### Task prompt
Where the records below show the word "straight" in a line, please copy that line.

[Saved entries]
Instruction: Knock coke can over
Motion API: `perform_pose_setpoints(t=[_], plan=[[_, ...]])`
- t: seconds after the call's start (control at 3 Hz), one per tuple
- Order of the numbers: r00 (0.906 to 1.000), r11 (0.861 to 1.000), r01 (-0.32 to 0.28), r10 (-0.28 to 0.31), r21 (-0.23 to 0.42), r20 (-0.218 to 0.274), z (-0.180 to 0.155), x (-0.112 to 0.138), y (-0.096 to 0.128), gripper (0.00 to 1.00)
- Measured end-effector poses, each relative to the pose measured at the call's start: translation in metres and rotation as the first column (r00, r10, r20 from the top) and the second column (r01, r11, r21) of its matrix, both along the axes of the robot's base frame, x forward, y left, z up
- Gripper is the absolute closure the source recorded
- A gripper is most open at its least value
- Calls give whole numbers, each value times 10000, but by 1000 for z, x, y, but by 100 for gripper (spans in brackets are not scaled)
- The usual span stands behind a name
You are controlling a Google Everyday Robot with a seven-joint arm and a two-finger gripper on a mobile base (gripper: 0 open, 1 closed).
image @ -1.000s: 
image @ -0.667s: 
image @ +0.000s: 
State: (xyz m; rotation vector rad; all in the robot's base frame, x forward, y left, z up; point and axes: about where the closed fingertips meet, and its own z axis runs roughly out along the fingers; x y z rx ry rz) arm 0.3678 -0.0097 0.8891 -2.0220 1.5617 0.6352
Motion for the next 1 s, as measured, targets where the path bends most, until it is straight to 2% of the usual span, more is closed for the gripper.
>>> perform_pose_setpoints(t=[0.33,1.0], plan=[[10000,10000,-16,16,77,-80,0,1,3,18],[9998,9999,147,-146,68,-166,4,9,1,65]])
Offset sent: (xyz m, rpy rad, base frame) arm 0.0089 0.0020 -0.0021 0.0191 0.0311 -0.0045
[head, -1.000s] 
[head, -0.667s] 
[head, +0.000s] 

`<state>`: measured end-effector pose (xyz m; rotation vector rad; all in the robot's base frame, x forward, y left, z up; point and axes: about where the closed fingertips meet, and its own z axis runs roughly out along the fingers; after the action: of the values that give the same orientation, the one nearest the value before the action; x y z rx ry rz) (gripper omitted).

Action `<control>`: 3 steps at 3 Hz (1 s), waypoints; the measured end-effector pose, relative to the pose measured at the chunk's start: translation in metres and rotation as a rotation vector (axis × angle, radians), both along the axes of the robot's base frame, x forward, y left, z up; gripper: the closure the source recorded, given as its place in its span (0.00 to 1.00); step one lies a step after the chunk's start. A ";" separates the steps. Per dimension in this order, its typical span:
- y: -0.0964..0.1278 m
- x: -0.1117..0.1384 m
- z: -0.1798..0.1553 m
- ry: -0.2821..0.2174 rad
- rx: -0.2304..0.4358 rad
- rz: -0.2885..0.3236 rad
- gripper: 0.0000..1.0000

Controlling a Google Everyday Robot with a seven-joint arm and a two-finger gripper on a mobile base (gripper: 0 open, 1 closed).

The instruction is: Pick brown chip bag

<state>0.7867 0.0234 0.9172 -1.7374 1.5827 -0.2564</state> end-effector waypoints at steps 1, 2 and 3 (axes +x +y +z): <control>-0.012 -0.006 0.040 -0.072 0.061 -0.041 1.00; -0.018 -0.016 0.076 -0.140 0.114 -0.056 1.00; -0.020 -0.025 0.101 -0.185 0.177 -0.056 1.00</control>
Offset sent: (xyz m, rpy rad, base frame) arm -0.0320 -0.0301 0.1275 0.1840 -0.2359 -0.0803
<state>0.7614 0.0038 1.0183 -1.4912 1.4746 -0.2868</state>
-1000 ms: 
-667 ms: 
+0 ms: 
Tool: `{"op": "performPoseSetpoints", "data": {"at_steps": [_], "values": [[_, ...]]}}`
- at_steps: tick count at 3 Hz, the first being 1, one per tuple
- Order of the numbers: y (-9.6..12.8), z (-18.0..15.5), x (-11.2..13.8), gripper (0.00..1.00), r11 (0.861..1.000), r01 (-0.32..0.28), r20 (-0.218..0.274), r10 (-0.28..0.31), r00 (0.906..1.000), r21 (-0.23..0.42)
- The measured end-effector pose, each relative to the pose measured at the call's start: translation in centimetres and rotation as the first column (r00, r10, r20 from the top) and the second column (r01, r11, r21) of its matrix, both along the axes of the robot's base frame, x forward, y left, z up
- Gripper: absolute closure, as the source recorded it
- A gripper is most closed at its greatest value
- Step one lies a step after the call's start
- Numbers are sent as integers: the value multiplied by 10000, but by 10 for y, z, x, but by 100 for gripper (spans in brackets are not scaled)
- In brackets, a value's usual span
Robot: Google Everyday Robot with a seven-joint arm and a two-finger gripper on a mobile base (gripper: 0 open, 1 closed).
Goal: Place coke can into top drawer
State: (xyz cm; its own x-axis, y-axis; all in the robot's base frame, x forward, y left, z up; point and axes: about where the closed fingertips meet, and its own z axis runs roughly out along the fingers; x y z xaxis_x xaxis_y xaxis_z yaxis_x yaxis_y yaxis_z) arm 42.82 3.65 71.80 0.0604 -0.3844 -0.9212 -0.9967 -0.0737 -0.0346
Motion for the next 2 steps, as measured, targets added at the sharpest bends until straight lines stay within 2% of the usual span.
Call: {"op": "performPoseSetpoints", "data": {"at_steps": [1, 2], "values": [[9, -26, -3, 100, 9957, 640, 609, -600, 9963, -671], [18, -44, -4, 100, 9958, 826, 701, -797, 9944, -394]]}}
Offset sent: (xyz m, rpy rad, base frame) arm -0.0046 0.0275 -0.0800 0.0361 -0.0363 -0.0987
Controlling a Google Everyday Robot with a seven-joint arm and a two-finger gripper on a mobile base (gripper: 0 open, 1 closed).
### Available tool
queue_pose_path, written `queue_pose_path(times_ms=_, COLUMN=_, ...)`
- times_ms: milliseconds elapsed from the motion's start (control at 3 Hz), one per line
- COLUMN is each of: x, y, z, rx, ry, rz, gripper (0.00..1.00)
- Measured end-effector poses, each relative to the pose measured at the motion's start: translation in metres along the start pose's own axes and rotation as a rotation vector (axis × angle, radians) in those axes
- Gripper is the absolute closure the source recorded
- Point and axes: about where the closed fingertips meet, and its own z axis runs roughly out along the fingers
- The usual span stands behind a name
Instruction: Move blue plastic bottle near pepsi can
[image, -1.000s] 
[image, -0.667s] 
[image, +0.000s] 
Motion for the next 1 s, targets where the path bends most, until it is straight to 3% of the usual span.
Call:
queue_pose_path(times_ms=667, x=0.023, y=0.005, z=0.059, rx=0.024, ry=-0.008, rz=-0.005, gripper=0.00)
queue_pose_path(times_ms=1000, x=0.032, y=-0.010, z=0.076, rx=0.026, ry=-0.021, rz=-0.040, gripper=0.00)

### Answer for the task
Motion for the next 1 s, as measured, targets where the path bends most, until it is straight to 2% of the usual span, more is closed for the gripper.
Motion for the next 2 steps, as measured, targets added at the sharpest bends until straight lines stay within 2% of the usual span.
Motion for the next 1 s, targets where the path bends most, until it is straight to 3% of the usual span.

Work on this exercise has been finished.